潜入

私たちの店はこのあたりではそこそこ名前の知れたカフェだ。

「名前、近くに新しいカフェができたぞ」

そう教えてくれたのは私たちの店に花を届けてくれたミスタだ。なんでも彼らの花屋がそこの庭の手入れを任されたという。私はさっそく食べに行こうと思った。

「ポルナレフ、あとは厨房お願いね」
「一緒に行くか?」
「ポルナレフがいなくなったら厨房がいなくなるから大丈夫」

ポルナレフは接客もやってるから(というよりも女の子が居るからよく接客にまわりたがる)、もし知り合いのお客さんが居たらすぐにバレてしまう。申し出をやんわりと断り、新しいカフェに向かう。

扉を開けると、お姉さんが迎えてくれた。促されるままに窓際の席に座って外を眺めると窓から見える薔薇がとても綺麗だ。ミスタが言っていたのはきっとこのことなんだろう。

少ししてお姉さんがメニューと水を持ってくる。オムライスと紅茶を注文して、出来上がるのを待ちかながらあたりを見回す。

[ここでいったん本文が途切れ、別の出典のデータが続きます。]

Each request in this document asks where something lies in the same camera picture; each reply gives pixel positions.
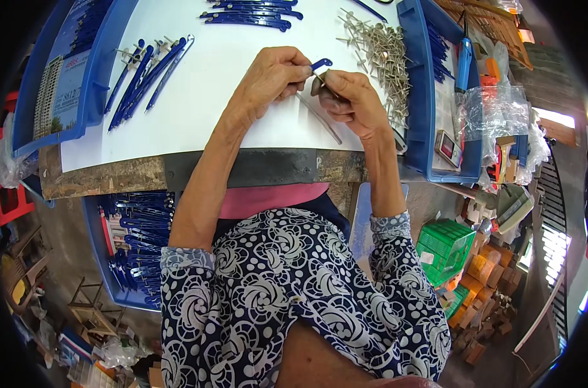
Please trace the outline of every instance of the forearm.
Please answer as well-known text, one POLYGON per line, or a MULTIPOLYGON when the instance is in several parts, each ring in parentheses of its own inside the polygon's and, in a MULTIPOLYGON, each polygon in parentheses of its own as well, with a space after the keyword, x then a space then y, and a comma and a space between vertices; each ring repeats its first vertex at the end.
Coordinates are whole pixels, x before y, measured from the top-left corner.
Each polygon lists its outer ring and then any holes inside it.
POLYGON ((395 139, 391 128, 362 140, 365 164, 371 182, 371 210, 374 217, 393 217, 406 211, 406 199, 399 181, 395 139))
POLYGON ((175 211, 169 246, 212 252, 212 239, 231 167, 251 122, 236 108, 227 107, 175 211))

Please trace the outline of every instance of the person's right hand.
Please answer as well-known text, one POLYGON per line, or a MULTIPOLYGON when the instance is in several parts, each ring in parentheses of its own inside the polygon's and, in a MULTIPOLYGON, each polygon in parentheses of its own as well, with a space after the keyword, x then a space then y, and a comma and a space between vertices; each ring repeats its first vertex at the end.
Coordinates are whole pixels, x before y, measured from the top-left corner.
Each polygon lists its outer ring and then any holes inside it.
POLYGON ((369 140, 380 131, 392 131, 389 119, 369 78, 362 73, 329 70, 322 79, 343 98, 337 99, 322 81, 314 79, 311 96, 319 96, 320 105, 338 122, 344 122, 361 138, 369 140))

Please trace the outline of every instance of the blue plastic tray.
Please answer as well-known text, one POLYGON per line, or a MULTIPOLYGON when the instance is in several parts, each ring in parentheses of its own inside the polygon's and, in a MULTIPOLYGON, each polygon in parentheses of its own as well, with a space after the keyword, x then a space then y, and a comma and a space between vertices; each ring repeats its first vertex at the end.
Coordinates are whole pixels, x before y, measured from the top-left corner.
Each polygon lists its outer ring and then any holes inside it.
MULTIPOLYGON (((475 183, 481 171, 481 141, 466 142, 461 172, 432 168, 435 143, 436 101, 432 50, 425 20, 434 23, 440 35, 459 44, 464 35, 453 19, 433 0, 404 0, 398 4, 399 24, 404 29, 406 55, 414 63, 408 67, 412 88, 408 96, 406 166, 416 169, 429 182, 475 183)), ((475 56, 471 61, 468 87, 479 86, 475 56)))
POLYGON ((33 139, 33 119, 39 84, 50 50, 74 0, 60 0, 44 24, 26 65, 18 91, 11 139, 13 156, 31 153, 43 146, 59 144, 85 135, 85 129, 102 122, 106 91, 121 37, 138 0, 115 0, 95 37, 81 84, 79 108, 73 128, 33 139))
POLYGON ((150 305, 145 303, 145 294, 142 291, 123 291, 112 272, 108 269, 108 248, 106 247, 106 237, 102 229, 102 220, 100 219, 100 211, 98 210, 98 197, 90 196, 83 197, 83 212, 85 213, 85 222, 87 223, 87 233, 91 242, 91 250, 96 259, 96 264, 102 275, 104 281, 104 288, 108 292, 111 300, 120 305, 132 308, 139 308, 141 310, 155 311, 150 305))

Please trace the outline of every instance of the patterned shirt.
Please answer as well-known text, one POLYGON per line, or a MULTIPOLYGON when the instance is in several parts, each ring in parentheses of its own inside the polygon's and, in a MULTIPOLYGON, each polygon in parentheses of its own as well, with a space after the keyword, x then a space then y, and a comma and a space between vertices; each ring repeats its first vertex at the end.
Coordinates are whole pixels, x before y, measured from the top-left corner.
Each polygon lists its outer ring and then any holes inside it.
POLYGON ((296 320, 377 378, 438 380, 451 346, 445 313, 410 237, 407 212, 371 217, 375 281, 335 225, 274 209, 215 244, 162 249, 162 374, 168 387, 272 387, 296 320))

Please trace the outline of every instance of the pink cloth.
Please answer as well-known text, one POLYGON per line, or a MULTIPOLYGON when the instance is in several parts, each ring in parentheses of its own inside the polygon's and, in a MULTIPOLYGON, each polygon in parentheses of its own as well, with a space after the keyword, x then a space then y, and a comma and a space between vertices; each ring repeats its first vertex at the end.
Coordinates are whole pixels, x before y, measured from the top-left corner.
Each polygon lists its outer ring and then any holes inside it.
POLYGON ((313 200, 328 189, 328 183, 297 183, 286 186, 227 189, 219 218, 245 220, 268 209, 294 206, 313 200))

開店してまもないがお客さんが多い。それに何人かはうちの店でも見たことがある人がいた。やはりこの店とはお客さんの取り合いになりそうだ。

    

オムライスも紅茶も美味しかった。私も負けていられないと思い、鞄を持って立ち上がる。

「名前じゃねーか!」

ナランチャが私を見つけるなり手を振った。

「ナランチャは仕事?」
「ここの花の手入れを任されているんだ。奇遇だな」
「そうだね」

ナランチャが私の素性をばらさないことを願いながら相づちをうつ。

「外食なんて珍しいな。名前なら店で料理作ってるんだし美味しいもの作れるだろ?」

ちょうどテーブル横を通った店員と目が合う。まずい。

「もうこんな時間だ、フーゴに怒られる!じゃあまた今度な」

地雷をまいたナランチャは慌てて帰って行った。

「お客様、お話しがありますので、どうぞ、こちらに」

さっきの店員が私の手を掴んでいる。顔は笑っているが目が笑っていない。

私は無言で店員の後ろをついていった。従業員用の扉を潜り、廊下をしばらく歩いた先には他のドアに比べ装飾が凝っているドアがあった。

「DIO様、連れてきました」
「入れ」

様付け?と思っていると店員がドアを開け、私の背中を押して部屋に押し込まれた。

部屋は暗くて蝋燭の明かりで人の輪郭がぼんやりと見える程度だ。どうしてこんなに暗いんだろうかと思っていると部屋の奥から人が歩いてきた。

「君は近くのカフェで料理を作っているそうだね」

これから私はどうなるんだろう。逃げたくてもそうさせてくれないオーラがある。

「ああ、別に君をどうこうしようとは思っていないから安心していい。ところで君の店は美味しいと評判で聞いている」
「……ありがとうございます」
「そこでひとつ提案なのだが、」

ようやく男の顔が見えるほど距離が近くなった。驚くことに息を飲むほど顔が整っている。いつも承太郎たちの端整な顔立ちを見ているはずなのに、彼らにも見劣りしないほどの容姿だ。それにしてもどこかで見たような気がする。

「私の店で働かないか」
「え?」
「給料も倍出そう。だから私のところに来てほしい」
「出来ません」
「私としてもそうかと引き下がる訳にもいかないのだが……今日はお茶でも飲んでいくといい」

がちゃりとドアが開いて髪の長い男の人が入ってきた。その人は紅茶を2人分置いて部屋を後にした。

「さあ飲むといい」
「……いただきます。アールグレイですね」
「ああ」

せっかくここに来たんだ。いろいろ聞いてみたいことはある。口を開きかけたところでがちゃりとドアの開く音がした。